Rose’s book makes the most compelling case for laying the blame with those who held the Church’s teachings in contempt and made a genuine push to overthrow the most fundamental rules of the priesthood and sexual morality.
And either they are to blame, or their attempts to blame Church teaching are responsible for the abuse.
“Although understandably tempting, it might be overly simplistic to lay the whole problem at feet of liberal theology. Also, the homosexual>pedophile connection lacks unified scientific support.”
Answering that would take a book, but I’m also not sure that Rose’s book is the one. From what some trustworthy priests have told me, its facts aren’t entirely straight, and Rose’s view is not objective. So maybe have the salt shaker nearby when you read it.
What about “The Faithful Departed”? I haven’t read it, but I have heard good reviews.

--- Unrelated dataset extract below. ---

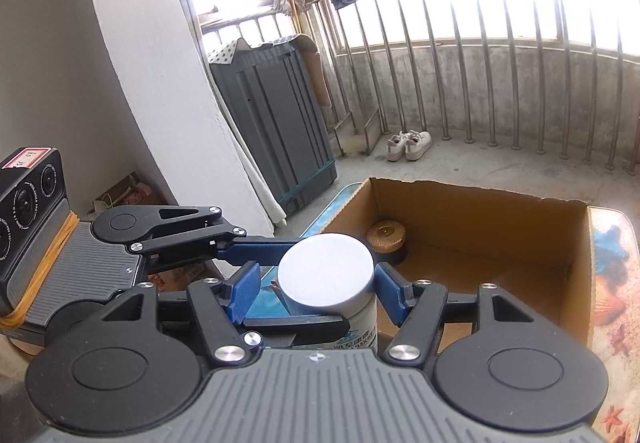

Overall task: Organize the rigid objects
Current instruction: 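Carry the white-capped bottle with the left gripper into the box beside the jar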

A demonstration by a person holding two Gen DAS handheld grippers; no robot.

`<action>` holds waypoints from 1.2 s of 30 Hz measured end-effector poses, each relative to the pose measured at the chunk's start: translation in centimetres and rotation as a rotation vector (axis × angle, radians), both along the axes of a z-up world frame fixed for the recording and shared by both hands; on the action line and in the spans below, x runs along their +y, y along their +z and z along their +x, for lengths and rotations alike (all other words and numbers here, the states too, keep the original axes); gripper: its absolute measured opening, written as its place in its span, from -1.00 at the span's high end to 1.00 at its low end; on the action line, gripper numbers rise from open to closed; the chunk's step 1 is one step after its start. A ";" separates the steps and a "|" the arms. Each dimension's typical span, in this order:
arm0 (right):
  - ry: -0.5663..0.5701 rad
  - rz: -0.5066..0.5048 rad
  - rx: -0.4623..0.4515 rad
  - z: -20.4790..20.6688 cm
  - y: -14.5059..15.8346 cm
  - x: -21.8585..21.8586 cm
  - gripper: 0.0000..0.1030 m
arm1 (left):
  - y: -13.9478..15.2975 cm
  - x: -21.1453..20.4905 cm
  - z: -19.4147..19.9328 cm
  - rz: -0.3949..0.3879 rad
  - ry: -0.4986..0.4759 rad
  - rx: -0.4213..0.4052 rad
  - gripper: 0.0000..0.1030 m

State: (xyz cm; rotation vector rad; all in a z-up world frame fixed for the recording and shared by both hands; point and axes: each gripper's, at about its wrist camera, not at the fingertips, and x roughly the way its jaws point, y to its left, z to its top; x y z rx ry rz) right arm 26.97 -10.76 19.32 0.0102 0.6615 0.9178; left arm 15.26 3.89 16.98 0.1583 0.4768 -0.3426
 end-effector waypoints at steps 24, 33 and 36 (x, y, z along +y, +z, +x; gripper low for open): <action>-0.069 0.000 0.069 9.3 -0.8 0.9 -0.25 | -0.7 2.1 9.5 -0.046 -0.027 0.093 0.02; -0.110 -0.018 0.129 15.1 -4.0 3.0 -0.25 | -3.0 3.4 14.7 0.046 -0.035 0.147 0.02; -0.115 -0.033 0.155 16.3 -5.0 3.7 -0.25 | -3.8 3.8 15.7 0.062 -0.030 0.162 0.01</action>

Anyone read both? Care to offer a comparison? Or suggest something better?
What do you mean by *sacramental* marriage?
I mean a marriage as the Church teaches it, from the Church’s perspective. While it is preferable that couples who are non-Catholic are married and engage in marital relations under that binding unity, the Catholic Church believes marriage is a step up and a sacrament, and therefor indissolvable by man.

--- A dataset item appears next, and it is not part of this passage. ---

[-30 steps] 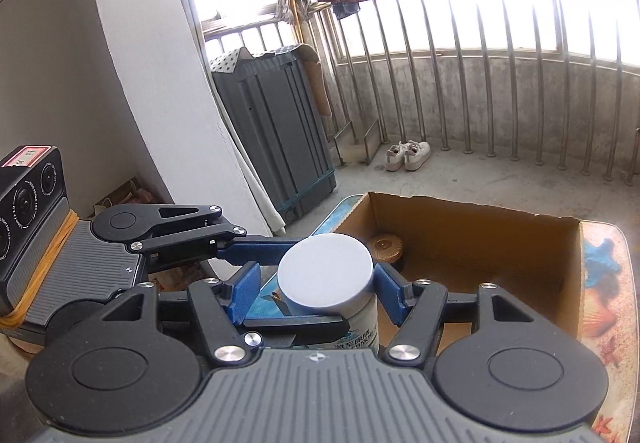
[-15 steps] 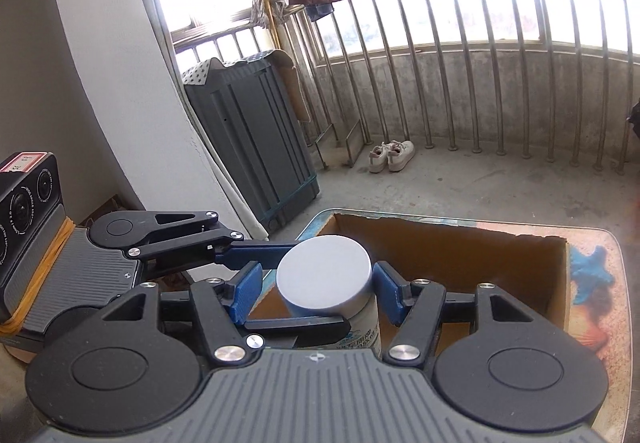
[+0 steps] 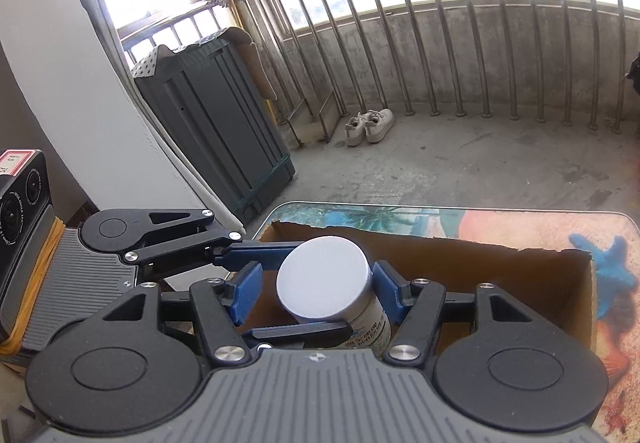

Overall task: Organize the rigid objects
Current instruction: 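Carry the white-capped bottle with the left gripper into the box beside the jar, then open the left gripper to release the bottle and withdraw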

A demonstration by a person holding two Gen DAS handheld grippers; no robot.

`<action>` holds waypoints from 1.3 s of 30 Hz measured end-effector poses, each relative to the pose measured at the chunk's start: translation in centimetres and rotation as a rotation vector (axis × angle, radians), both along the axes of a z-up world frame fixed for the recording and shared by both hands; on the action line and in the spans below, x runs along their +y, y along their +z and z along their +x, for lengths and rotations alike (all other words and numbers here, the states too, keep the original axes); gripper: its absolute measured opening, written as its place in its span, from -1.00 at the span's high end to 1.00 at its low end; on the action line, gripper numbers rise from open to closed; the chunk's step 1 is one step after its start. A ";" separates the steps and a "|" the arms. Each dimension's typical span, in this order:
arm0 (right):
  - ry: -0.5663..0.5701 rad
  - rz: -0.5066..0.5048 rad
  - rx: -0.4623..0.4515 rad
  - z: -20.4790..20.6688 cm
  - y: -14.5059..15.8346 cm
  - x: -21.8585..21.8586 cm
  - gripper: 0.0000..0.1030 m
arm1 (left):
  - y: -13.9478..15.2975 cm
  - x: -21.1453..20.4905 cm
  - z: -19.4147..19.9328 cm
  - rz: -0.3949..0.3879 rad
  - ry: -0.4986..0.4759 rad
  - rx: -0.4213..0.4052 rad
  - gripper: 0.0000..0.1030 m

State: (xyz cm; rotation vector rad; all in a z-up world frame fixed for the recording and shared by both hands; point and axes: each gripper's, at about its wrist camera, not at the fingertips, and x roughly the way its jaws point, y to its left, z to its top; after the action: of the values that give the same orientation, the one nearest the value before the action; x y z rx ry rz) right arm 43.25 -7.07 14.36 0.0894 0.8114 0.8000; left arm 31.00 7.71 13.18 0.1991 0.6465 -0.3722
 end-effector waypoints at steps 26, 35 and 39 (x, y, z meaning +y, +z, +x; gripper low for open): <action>0.024 -0.074 0.068 3.9 -4.7 5.8 -0.23 | -3.7 3.0 3.5 0.092 0.067 0.100 -0.01; 0.017 -0.088 0.072 3.3 -5.0 6.3 -0.53 | -3.5 3.3 2.7 0.101 0.093 0.100 -0.25; 0.006 -0.091 0.058 2.9 -5.1 6.0 -0.62 | -3.0 3.3 1.8 0.095 0.106 0.088 -0.28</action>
State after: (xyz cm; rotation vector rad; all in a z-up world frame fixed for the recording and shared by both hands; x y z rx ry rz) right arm 46.12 -1.10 9.28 0.0290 0.9018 0.7675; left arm 32.78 10.98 10.22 0.2384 0.7590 -0.2494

Well, it’s not exactly 100% preventative against STDs. A partner could bring in an STD which preceeded the marriage, say HPV, HSV, or HIV. They could live perfect marital fidelity, and infect their spouse. This is the reason why 9-12 year olds need the HPV vaccine. They can live percect chaste lives, then marry and become infected with their spouse’s HPV, and contract cervical cancer, and die.
Sex outside of marriage is against God! This needs to be taught from a young age! Just as sodomy, and for definition of sodomy one needs to search the Holy Scriptures in order for there to be a clearer definition of sodomy, trust me, most have no clue as to exactly what it all entails. Abortion is wrong, sodomy is wrong, divorce is wrong, and going against the Ten Commandments (not suggestions) is wrong. Parents, please educate your children on these issues, they need to be made clear! Jesus died for our sins, should we not raise our children to follow his word? Is his self sacrifice for nothing? I cried when I read that God gave his only begotten son so that we may live. How many other parents would do the same to prove their love for the World? Our Heavenly Father loves us that much. Can we not follow his Word? Being human is forgivable if you are sincerely trying to follow his Word. Being a hypocrite is not, we need to submit to his teachings now and stop trying to provoke him. I am trying to change, because I want God’s love, not his wrath. Change is hard, but life is so much harder if God is not in it.